Rookie Question On Combining PCA and Bayesian Inference

I believe the PCA model I’ve been running is with only 1 component.

scale_function = lambda x: (x - x.mean()) / x.std()
pca = PCA(n_components=1).fit(data.apply(scale_function))

Does that mean I have 1 factor, or because I have three variables it would be three factors?

Laplace sounds interesting. I don’t know much about it but when I looked at the distributions of my economic series they have quite high peaks and slim bodies so it might be a good match.

Let me clarify my weighting scheme. The idea was to start with a total of 100 economic series. I would then narrow that down to 20 and then with that 20 I would want to apply a weight depending on its explanatory power but I wouldn’t keep the weighting fixed over time. It would adjust month after month according its is explanatory power. If, for example, consumption’s explanatory power on GDP was growing stronger compared to the prior month, the weight would be adjusted to reflect that. I hope that was clear.

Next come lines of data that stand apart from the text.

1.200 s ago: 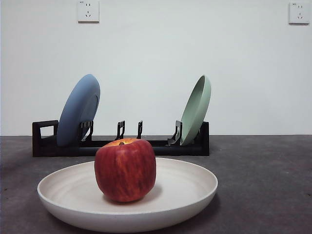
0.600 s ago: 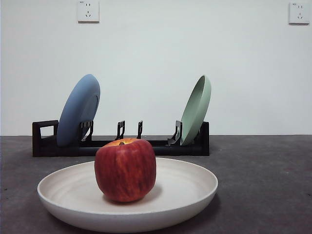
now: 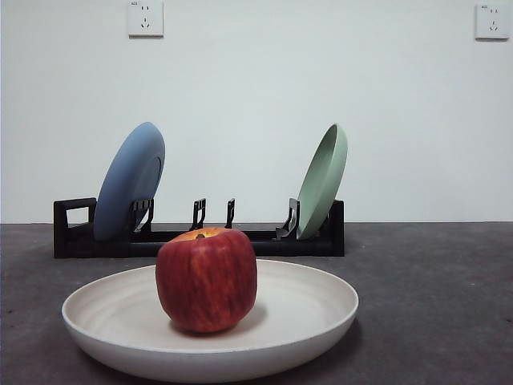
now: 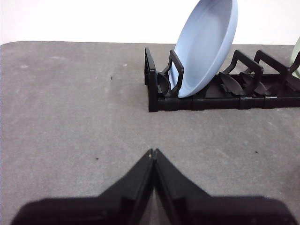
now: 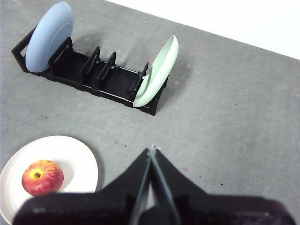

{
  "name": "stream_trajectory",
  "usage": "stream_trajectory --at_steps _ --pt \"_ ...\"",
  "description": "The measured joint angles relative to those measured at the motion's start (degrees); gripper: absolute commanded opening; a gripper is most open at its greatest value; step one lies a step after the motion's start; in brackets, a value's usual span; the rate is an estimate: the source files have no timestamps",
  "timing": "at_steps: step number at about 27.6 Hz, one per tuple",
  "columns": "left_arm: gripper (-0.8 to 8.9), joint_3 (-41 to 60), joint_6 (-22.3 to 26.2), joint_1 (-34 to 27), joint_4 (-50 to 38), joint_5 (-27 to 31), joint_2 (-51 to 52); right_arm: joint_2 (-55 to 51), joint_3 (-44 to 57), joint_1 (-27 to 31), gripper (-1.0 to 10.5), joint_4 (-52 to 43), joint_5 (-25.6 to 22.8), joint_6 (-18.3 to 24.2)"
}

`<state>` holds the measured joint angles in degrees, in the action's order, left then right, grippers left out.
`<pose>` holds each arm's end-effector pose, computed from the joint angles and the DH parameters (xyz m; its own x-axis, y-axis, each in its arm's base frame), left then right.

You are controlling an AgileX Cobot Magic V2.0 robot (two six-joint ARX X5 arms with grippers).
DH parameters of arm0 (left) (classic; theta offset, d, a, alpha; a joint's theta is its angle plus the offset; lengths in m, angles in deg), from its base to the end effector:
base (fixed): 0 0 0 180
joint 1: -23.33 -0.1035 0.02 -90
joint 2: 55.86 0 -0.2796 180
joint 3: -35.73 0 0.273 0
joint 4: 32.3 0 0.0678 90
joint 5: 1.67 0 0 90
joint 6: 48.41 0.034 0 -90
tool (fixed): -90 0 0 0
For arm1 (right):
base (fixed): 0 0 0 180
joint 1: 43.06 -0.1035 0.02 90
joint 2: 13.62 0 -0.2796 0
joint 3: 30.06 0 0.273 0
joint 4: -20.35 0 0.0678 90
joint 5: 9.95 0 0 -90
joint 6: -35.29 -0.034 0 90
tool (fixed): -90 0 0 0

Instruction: Take the yellow plate from the plate rack,put the plate on the table,take the apple from the table,put the apple in the plate

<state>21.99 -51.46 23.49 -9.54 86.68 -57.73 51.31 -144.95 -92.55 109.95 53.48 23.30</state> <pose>0.1077 -0.0013 0.1495 0.9815 -0.0315 -0.1888 0.0210 0.9981 -0.0577 0.1108 0.1063 0.5031 0.7875 0.2331 -0.5706 -0.3602 0.9252 -0.1192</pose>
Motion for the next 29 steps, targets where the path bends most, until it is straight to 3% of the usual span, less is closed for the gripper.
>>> stream_trajectory --at_steps 6,10,15,21,25,29 --pt "-0.03 0.0 0.0 0.0 0.0 0.0 -1.3 0.0 0.0 0.5 0.0 0.0 -0.2 0.2" --pt "-0.03 0.0 0.0 0.0 -0.1 0.0 -1.9 -4.3 4.5 9.4 0.0 -4.6 -0.4 6.1" --pt "-0.03 0.0 0.0 0.0 -0.1 0.0 -1.9 -24.1 35.2 29.9 0.0 -33.4 17.4 9.8" --pt "-0.03 0.0 0.0 0.0 -0.1 0.0 -1.9 -43.2 68.7 43.2 0.0 -60.3 18.3 11.8" --pt "-0.03 0.0 0.0 0.0 -0.1 0.0 -2.0 -50.7 84.7 45.7 0.0 -69.4 19.1 11.8" --pt "-0.03 0.0 0.0 0.0 -0.1 0.0 -2.0 -55.4 93.7 46.5 0.0 -73.0 19.1 11.8"
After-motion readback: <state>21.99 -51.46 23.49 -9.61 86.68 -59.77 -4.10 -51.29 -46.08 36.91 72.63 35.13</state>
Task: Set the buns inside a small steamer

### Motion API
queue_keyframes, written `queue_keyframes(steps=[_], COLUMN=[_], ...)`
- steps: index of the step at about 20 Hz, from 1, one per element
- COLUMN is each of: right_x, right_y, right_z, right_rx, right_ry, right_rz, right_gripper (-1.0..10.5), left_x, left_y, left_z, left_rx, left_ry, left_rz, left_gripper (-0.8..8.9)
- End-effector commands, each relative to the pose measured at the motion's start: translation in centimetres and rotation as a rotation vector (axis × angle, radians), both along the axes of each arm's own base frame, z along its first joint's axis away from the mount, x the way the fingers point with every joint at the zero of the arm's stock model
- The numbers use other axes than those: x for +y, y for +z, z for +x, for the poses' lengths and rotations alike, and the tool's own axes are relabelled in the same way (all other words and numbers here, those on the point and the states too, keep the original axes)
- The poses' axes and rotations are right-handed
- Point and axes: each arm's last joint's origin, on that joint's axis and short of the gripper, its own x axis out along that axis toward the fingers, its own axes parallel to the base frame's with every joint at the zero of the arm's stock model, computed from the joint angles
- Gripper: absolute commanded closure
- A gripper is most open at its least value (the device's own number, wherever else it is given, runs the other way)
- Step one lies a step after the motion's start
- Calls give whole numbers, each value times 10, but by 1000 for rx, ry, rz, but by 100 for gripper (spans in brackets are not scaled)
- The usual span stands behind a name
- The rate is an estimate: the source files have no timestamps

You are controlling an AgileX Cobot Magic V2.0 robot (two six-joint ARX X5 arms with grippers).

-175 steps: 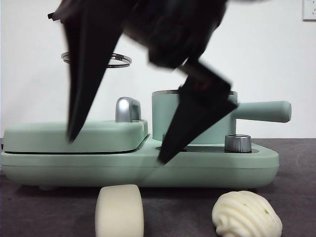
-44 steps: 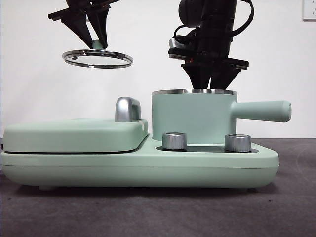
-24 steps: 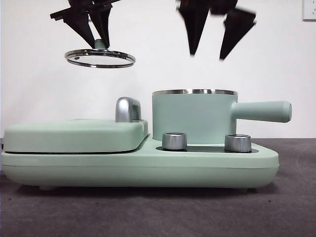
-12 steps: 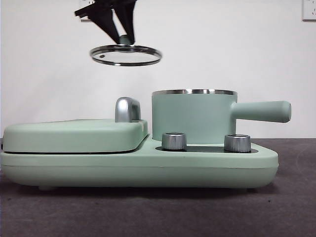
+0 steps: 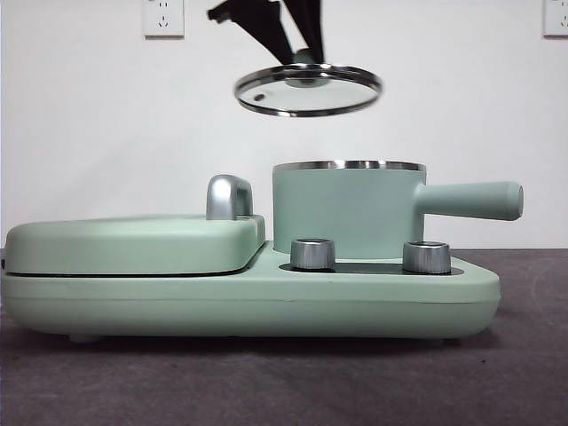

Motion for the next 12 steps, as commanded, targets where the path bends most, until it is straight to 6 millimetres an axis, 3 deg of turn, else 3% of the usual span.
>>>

My evaluation metric in selecting the economic indicators was using an OLS regression individually one at a time, against GDP. I looked at R squared as well as mean squared error, heteroscedasticity and the p-value.

Here is the regession function I built to run regressions more quickly. Perhaps I’ve made some errors without realizing it.

def regression(x_var, y_var):
    
    df_actual = combine_data_dropna([x_var, y_var])
    X = df_actual.iloc[:,0]
    X = sm.add_constant(X)
    Y = df_actual.iloc[:,1]
    mod = sm.OLS(Y,X)
    res = mod.fit()
    
    df = combine_data_dropna([x_var, y_var])
    split_index = round(len(df)*0.80)
    split_date = df.index[split_index]
    df_train = df[df.index <= split_date].copy()
    df_test = df.loc[df.index > split_date].copy()
    X_train = df_train.iloc[:,0].values
    X_train = sm.add_constant(X_train)
    y_train = df_train.iloc[:,1].values
    X_test = df_test.iloc[:,0].values
    X_test = sm.add_constant(X_test)
    y_test = df_test.iloc[:,1].values
    ols_model = sm.OLS(y_train,X_train)
    ols_results = ols_model.fit()
    y_pred_train = ols_results.predict(X_train)
    y_pred_test = ols_results.predict(X_test)
    
    h_test = het_breuschpagan(res.resid, res.model.exog)
    print(res.summary())
    print('Mean Squared Error: ' + str(res.mse_model.round(3)))
    print('Heteroscedasticity Test: ' + str(h_test[3].round(3)))
    print('P-Value: ' + str(h_test[1].round(3)))

I appreciate the help as you can tell I am out of my depth.